> **Required work**: Lines before the one with "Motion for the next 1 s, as" are left out; return that line and all that follow it, exactly, through the end of the data.
(Exercise input Opens)
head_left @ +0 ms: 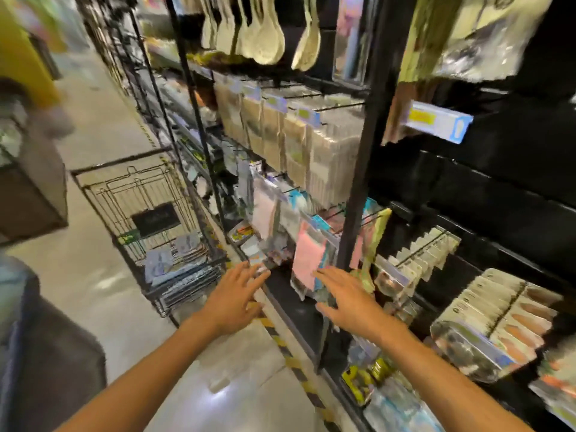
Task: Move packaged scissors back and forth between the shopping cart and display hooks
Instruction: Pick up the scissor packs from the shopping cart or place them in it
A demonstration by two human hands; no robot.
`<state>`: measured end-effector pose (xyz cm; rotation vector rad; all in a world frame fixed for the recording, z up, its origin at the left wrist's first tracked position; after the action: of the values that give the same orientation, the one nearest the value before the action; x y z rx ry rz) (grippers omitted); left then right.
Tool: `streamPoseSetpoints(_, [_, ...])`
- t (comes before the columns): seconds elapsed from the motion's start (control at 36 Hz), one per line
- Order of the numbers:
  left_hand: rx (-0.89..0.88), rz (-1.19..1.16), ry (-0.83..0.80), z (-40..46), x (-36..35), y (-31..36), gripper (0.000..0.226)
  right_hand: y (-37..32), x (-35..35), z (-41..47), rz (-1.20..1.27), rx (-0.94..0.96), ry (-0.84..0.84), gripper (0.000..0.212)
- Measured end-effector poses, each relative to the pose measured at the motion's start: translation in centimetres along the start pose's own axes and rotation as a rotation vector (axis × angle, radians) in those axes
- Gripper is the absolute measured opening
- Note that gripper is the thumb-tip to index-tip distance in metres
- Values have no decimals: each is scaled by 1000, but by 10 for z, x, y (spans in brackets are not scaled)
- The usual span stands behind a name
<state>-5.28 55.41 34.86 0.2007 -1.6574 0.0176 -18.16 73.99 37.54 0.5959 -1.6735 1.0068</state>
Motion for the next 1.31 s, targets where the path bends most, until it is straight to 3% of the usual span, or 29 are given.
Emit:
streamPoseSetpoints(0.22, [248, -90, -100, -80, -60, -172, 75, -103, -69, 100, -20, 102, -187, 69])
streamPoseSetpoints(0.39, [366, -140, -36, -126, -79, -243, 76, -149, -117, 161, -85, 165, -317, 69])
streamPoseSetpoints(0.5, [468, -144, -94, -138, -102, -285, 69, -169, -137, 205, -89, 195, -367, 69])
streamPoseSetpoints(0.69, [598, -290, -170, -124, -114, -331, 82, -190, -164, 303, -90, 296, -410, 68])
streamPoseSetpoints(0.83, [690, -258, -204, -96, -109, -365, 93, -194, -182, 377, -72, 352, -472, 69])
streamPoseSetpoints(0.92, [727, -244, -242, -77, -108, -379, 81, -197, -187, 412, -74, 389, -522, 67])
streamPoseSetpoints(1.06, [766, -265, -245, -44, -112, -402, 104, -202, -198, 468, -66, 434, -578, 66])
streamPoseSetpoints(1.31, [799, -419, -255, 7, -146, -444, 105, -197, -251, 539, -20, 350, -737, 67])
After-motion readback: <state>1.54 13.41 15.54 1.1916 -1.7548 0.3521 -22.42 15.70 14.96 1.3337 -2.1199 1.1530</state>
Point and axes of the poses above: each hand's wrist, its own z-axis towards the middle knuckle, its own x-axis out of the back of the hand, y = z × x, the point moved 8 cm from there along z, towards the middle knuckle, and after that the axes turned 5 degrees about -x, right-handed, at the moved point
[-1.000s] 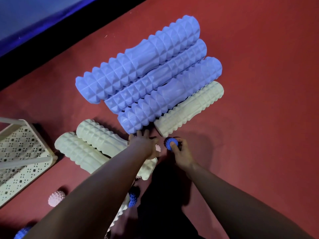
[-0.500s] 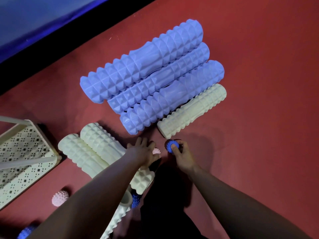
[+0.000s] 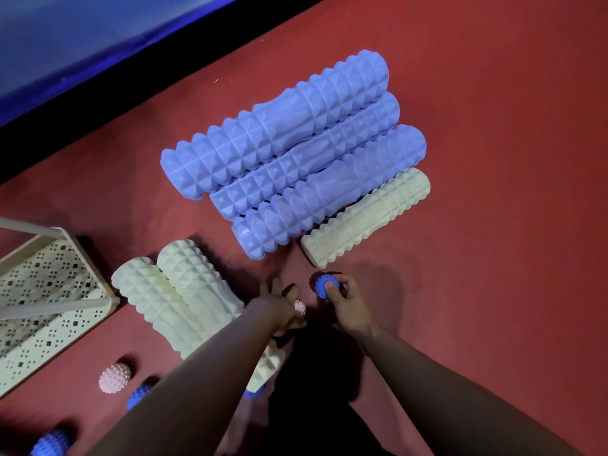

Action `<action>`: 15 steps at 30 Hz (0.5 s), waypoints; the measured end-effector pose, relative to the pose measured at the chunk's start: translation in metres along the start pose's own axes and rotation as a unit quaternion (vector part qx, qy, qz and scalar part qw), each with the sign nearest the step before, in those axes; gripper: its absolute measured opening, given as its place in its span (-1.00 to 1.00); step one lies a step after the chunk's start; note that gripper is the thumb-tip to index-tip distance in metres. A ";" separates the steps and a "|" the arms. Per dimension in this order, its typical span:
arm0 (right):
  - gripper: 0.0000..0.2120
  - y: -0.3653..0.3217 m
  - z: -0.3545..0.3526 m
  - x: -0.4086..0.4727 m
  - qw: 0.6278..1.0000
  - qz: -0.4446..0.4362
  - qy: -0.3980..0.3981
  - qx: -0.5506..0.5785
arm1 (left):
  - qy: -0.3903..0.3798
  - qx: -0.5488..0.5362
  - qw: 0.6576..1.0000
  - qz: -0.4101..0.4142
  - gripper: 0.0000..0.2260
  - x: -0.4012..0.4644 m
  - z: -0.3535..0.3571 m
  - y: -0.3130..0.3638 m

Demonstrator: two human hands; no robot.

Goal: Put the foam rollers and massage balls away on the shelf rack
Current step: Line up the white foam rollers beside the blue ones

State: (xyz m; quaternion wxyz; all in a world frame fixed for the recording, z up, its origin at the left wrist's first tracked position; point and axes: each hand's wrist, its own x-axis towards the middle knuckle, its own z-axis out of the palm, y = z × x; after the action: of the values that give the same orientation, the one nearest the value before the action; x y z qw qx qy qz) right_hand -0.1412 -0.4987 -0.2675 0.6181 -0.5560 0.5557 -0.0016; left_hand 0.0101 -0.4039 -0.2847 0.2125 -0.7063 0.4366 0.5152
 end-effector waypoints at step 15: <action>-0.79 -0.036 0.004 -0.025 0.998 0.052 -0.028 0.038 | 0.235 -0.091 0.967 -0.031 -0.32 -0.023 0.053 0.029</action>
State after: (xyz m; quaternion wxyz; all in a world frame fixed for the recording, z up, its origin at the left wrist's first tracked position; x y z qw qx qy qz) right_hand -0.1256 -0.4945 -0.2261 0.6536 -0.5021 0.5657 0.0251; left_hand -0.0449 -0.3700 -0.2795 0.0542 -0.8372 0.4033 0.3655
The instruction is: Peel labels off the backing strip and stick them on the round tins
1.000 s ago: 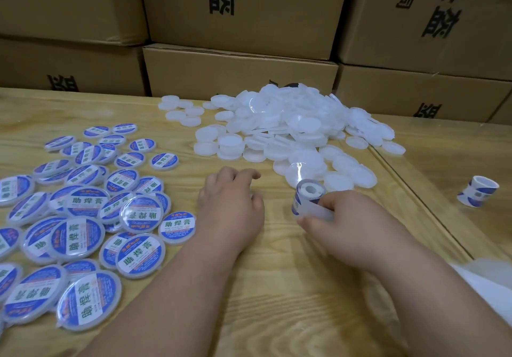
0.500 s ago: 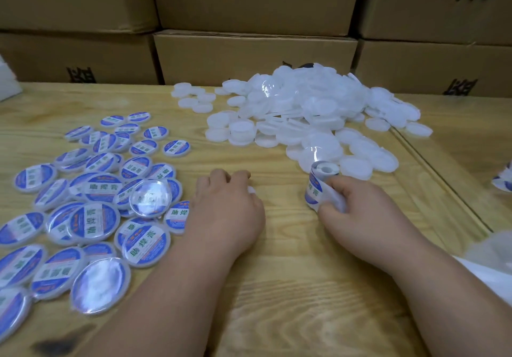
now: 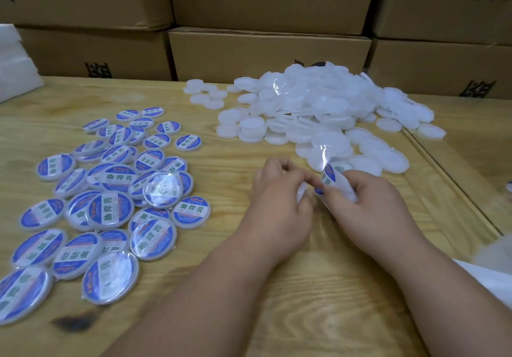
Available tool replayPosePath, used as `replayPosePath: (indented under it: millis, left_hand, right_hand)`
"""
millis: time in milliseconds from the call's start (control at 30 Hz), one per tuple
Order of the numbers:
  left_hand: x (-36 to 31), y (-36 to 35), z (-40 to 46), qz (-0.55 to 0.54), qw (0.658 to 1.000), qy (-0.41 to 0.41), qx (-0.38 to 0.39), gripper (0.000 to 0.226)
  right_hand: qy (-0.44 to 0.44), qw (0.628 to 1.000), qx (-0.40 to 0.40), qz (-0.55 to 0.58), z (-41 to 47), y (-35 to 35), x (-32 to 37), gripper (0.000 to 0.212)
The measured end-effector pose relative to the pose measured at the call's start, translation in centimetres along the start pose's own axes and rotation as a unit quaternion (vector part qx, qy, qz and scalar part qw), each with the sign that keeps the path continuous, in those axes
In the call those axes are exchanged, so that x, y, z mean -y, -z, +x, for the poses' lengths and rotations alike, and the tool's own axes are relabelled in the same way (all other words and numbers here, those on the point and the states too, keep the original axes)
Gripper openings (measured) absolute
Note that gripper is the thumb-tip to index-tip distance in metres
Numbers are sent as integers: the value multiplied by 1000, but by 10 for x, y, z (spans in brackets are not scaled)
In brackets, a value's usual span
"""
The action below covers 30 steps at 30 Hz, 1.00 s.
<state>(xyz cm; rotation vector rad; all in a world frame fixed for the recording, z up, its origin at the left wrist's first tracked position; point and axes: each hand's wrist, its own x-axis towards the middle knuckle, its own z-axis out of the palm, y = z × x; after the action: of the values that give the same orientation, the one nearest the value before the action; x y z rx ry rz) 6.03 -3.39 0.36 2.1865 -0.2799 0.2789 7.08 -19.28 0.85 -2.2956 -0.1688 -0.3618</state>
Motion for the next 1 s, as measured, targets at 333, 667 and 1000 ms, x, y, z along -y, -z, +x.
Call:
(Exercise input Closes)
> **Task response**:
Motion for the next 1 s, as measured, targets at 333, 667 and 1000 ms, x, y, z along -y, -z, +x.
Call:

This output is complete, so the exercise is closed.